П е т р а. Бедный папа, он набирает себе слишком много дел. (Смешивает себе тодди.) О, вот это будет вкусно!

Х о в с т а д. Вы сегодня опять преподавали в вечерней школе?

П е т р а (отпивает глоточек). Два часа.

Б и л л и н г. И четыре часа утром в пансионе?

П е т р а (садится за стол). Пять.

К а т р и н а. А вечером еще будешь проверять тетрадки, как я вижу.

П е т р а. Да, целую стопку.

Х о р с т е р. Похоже, вы тоже набираете себе слишком много дел.

П е т р а. Да. Но это хорошо. Мне нравится приятная усталость от работы.

Б и л л и н г. Вам она нравится?

П е т р а. Да, потому что тогда спится отлично.

М о р т е н. Получается, ты страшная грешница, Петра.

П е т р а. Грешница?

М о р т е н. Ага, раз ты так много работаешь. Господин Рёрлунд говорит, что работа – наказание за наши грехи.

Э й л и ф (фыркает). А ты и поверил, дурень!

К а т р и н а. Эйлиф, прекрати.

Б и л л и н г (хохочет). Здорово!

Х о в с т а д. Мортен, а ты не хотел бы работать так же много?

М о р т е н. Нет, не хотел бы.

Х о в с т а д. Кем же ты тогда хочешь стать?

М о р т е н. Вообще-то я хотел бы стать викингом.

Э й л и ф. Тогда тебе надо быть язычником.

М о р т е н. Ну и что, могу и язычником стать.

Б и л л и н г. Согласен, Мортен. Я всегда говорю то же самое.

К а т р и н а (делает ему знаки). Нет, господин Биллинг, конечно же вы так не говорите.

Б и л л и н г. Не говорю? Я сам язычник, убей бог, и этим горжусь. Попомните мое слово, скоро мы все станем язычниками.

М о р т е н. И тогда сможем делать все, что захотим?

Б и л л и н г. Да, Мортен, ты же понимаешь…

К а т р и н а. Мальчики, идите к себе. У вас наверняка уроки на завтра недоделаны.

Э й л и ф. Я хотел бы еще немного посидеть.

К а т р и н а. Нет, и ты тоже. Отправляйтесь оба.


Мальчики говорят «спокойной ночи» и уходят в комнату налево.


Х о в с т а д. Вы правда думаете, что мальчикам вредно слушать такие разговоры?

К а т р и н а. Не знаю, но мне это не нравится.

П е т р а.
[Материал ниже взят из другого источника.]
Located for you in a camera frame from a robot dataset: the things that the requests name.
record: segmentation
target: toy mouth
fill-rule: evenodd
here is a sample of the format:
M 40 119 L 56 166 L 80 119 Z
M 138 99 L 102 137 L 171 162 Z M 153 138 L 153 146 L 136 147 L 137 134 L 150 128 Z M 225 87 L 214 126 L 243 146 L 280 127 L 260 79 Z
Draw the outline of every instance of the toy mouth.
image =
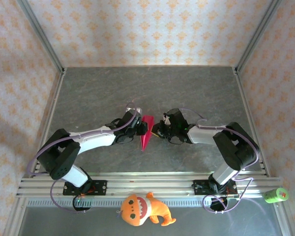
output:
M 148 206 L 143 198 L 137 197 L 137 200 L 139 203 L 140 219 L 142 219 L 147 214 Z

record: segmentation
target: green battery
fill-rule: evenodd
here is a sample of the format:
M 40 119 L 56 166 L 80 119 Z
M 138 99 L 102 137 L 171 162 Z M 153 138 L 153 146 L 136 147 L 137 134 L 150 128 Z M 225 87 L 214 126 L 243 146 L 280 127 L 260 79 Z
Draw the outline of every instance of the green battery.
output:
M 286 201 L 289 198 L 289 193 L 284 188 L 276 188 L 265 192 L 263 198 L 267 203 L 277 203 Z

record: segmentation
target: wall
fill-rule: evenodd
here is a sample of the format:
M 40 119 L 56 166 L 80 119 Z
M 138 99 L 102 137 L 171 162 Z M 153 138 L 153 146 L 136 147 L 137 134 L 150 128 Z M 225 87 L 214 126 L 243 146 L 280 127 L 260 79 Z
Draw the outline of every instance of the wall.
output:
M 290 192 L 295 221 L 295 0 L 281 3 L 241 79 L 271 173 L 282 176 Z
M 29 0 L 66 67 L 235 66 L 271 0 Z
M 56 69 L 15 0 L 0 1 L 0 235 L 39 129 Z

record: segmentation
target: plush toy
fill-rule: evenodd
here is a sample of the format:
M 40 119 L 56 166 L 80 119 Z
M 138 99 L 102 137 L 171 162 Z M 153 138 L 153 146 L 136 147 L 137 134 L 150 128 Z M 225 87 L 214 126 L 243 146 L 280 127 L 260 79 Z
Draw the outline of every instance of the plush toy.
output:
M 153 193 L 148 193 L 146 197 L 132 194 L 122 203 L 119 214 L 125 222 L 133 226 L 142 225 L 148 217 L 154 224 L 158 224 L 157 216 L 162 216 L 164 218 L 162 226 L 176 221 L 172 218 L 168 206 L 155 199 Z

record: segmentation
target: gray floor
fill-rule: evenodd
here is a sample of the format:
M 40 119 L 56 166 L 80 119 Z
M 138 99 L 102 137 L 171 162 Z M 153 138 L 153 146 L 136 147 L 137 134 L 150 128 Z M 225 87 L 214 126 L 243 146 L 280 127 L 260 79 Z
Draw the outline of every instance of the gray floor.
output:
M 116 218 L 118 208 L 76 215 L 56 207 L 27 207 L 19 236 L 281 236 L 273 204 L 253 201 L 243 199 L 223 215 L 199 207 L 171 207 L 177 221 L 166 227 L 149 219 L 142 226 L 130 226 Z
M 52 118 L 51 135 L 92 130 L 121 118 L 133 101 L 156 122 L 172 108 L 190 108 L 205 125 L 236 121 L 251 134 L 239 89 L 230 67 L 68 68 Z M 198 117 L 185 113 L 189 123 Z M 222 163 L 217 147 L 172 145 L 153 136 L 141 151 L 140 138 L 129 144 L 82 153 L 75 164 L 87 172 L 208 172 Z M 256 164 L 250 170 L 260 170 Z

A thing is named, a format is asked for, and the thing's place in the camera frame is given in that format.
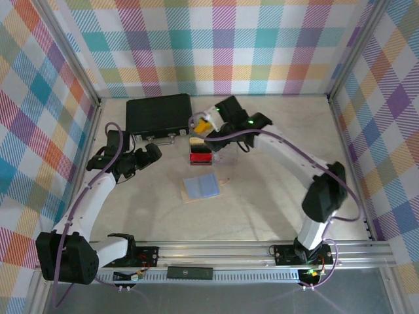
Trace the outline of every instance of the white table surface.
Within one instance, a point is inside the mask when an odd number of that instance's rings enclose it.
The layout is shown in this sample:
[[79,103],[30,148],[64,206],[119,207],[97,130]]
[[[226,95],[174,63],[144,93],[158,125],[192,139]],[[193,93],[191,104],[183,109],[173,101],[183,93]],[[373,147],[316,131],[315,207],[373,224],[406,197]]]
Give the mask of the white table surface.
[[[192,110],[204,110],[223,98],[193,97]],[[93,152],[106,144],[106,123],[116,122],[124,130],[126,100],[107,100]],[[306,152],[330,163],[337,160],[346,164],[325,97],[239,96],[238,101],[249,114],[265,114]],[[132,180],[117,185],[110,193],[91,240],[101,240],[113,232],[132,234],[143,241],[292,240],[298,234],[306,190],[269,156],[255,149],[248,154],[239,150],[235,166],[190,166],[186,137],[160,149],[163,157],[157,163],[138,171]],[[182,178],[211,171],[220,179],[230,178],[223,186],[223,195],[183,203],[179,187]],[[356,213],[350,198],[338,212],[345,217]],[[367,239],[362,221],[336,222],[329,236]]]

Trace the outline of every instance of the gray floor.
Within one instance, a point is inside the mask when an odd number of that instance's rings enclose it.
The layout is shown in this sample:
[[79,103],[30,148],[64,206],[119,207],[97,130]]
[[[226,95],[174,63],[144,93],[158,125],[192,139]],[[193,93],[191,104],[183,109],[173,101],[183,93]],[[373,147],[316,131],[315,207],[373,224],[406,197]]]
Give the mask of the gray floor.
[[[223,97],[193,97],[194,112],[216,104]],[[344,164],[338,133],[325,97],[243,96],[238,101],[249,114],[267,115],[297,146],[328,162]],[[126,99],[110,99],[105,106],[94,152],[106,144],[103,132],[109,121],[125,127]],[[291,240],[299,232],[306,193],[284,167],[257,150],[239,150],[234,166],[189,165],[187,138],[161,147],[163,157],[116,186],[104,203],[92,230],[92,241],[113,232],[133,234],[137,240]],[[179,182],[185,177],[214,171],[229,178],[223,195],[184,204]],[[352,199],[339,215],[354,217]],[[334,223],[329,236],[335,239],[366,239],[363,223]]]
[[[59,285],[58,295],[67,287]],[[297,284],[274,283],[145,284],[134,289],[136,292],[118,293],[117,288],[100,284],[77,285],[57,311],[50,307],[45,313],[392,313],[380,272],[376,269],[338,270],[327,284],[318,288],[320,294],[311,290],[303,292]]]

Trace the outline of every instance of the yellow object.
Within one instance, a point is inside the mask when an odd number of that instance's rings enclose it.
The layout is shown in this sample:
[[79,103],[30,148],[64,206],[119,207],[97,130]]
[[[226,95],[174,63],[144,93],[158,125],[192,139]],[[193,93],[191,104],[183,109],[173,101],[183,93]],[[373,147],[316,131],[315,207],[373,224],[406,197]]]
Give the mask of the yellow object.
[[212,129],[212,125],[209,122],[206,122],[205,120],[200,119],[199,123],[196,126],[196,128],[194,129],[194,131],[195,131],[195,133],[199,134],[199,133],[208,131],[210,129]]

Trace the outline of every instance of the plaid wallpaper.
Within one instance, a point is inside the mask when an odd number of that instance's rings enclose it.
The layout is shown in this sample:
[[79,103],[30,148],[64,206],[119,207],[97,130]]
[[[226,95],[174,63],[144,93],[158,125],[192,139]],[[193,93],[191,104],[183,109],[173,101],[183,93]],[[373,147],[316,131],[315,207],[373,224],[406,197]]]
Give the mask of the plaid wallpaper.
[[[323,94],[374,0],[65,2],[100,78],[86,62],[75,30],[49,0],[101,94],[149,97]],[[362,16],[356,14],[363,9]],[[361,18],[358,25],[354,17]]]
[[21,313],[35,239],[65,208],[93,106],[30,0],[0,1],[0,313]]
[[379,239],[419,313],[419,1],[393,0],[337,110]]

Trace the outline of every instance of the blue sponge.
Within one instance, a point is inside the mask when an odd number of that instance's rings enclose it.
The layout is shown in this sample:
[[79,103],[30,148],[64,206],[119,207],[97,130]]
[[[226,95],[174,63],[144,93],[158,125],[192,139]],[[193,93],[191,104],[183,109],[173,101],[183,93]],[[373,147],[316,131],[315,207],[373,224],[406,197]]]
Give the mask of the blue sponge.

Мама, по-моему, ты перегибаешь палку.

К а т р и н а. Очень может быть, но мне это неприятно, во всяком случае, в собственном доме.

П е т р а. Сколько неправды и дома, и в школе! Дома надо помалкивать, а в школе приходится врать детям.

Х о р с т е р. Врать?

П е т р а. Да, а вы думали, нам не приходится внушать им то, во что мы сами не верим?

Б и л л и н г. Ну, это уж само собой.

П е т р а. Будь у меня деньги, я бы открыла свою школу, и там все было бы по-другому.

Б и л л и н г. Ну вот, опять деньги.

Х о р с т е р. Если надумаете, фрёкен Стокман, я дам вам помещение. Огромный дом моего покойного отца в основном пустует, там на первом этаже очень большая столовая…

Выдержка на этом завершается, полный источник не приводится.